### Exercise brief
Bring together all lines of the material below that contain the string "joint".

### Supplied data

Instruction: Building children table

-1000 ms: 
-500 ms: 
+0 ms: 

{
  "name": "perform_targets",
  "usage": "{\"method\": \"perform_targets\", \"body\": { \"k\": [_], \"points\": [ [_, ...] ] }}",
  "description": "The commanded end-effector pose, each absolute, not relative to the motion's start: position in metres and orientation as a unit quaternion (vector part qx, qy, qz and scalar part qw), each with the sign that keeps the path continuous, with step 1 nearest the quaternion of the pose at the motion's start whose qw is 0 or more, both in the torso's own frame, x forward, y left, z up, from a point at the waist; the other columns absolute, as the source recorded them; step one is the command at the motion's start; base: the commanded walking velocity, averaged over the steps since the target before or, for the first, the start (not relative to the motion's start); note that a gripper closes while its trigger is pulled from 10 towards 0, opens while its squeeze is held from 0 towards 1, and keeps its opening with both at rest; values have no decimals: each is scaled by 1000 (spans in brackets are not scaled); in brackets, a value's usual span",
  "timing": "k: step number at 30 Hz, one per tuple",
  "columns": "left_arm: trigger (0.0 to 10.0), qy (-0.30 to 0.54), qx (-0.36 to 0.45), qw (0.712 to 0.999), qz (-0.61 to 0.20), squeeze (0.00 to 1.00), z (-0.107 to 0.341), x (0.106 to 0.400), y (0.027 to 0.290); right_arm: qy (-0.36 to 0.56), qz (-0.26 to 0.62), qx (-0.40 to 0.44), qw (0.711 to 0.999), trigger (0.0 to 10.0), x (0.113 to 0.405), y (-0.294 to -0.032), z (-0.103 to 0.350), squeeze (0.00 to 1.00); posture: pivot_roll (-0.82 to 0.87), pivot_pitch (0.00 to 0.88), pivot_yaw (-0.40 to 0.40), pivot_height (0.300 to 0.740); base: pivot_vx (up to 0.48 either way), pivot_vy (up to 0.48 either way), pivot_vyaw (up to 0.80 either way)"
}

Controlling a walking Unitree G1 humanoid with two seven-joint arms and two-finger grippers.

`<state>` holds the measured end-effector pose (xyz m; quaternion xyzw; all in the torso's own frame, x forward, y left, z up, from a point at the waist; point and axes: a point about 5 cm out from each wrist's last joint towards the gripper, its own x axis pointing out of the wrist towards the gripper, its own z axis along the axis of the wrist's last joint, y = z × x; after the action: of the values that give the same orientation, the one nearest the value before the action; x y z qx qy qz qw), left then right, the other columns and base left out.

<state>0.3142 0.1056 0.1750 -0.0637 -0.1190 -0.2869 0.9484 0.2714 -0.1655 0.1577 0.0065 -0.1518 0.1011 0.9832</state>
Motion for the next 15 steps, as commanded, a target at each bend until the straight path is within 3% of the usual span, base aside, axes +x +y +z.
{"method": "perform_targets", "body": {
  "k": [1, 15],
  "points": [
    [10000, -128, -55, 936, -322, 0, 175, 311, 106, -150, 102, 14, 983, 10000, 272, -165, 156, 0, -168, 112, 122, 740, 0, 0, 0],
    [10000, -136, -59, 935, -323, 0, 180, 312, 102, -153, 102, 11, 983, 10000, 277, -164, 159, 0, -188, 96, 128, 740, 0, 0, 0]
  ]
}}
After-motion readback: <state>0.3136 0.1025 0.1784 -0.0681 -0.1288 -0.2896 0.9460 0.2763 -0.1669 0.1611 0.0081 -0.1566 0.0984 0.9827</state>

### Response to the task
Controlling a walking Unitree G1 humanoid with two seven-joint arms and two-finger grippers.
`<state>` holds the measured end-effector pose (xyz m; quaternion xyzw; all in the torso's own frame, x forward, y left, z up, from a point at the waist; point and axes: a point about 5 cm out from each wrist's last joint towards the gripper, its own x axis pointing out of the wrist towards the gripper, its own z axis along the axis of the wrist's last joint, y = z × x; after the action: of the values that give the same orientation, the one nearest the value before the action; x y z qx qy qz qw), left then right, the other columns and base left out.

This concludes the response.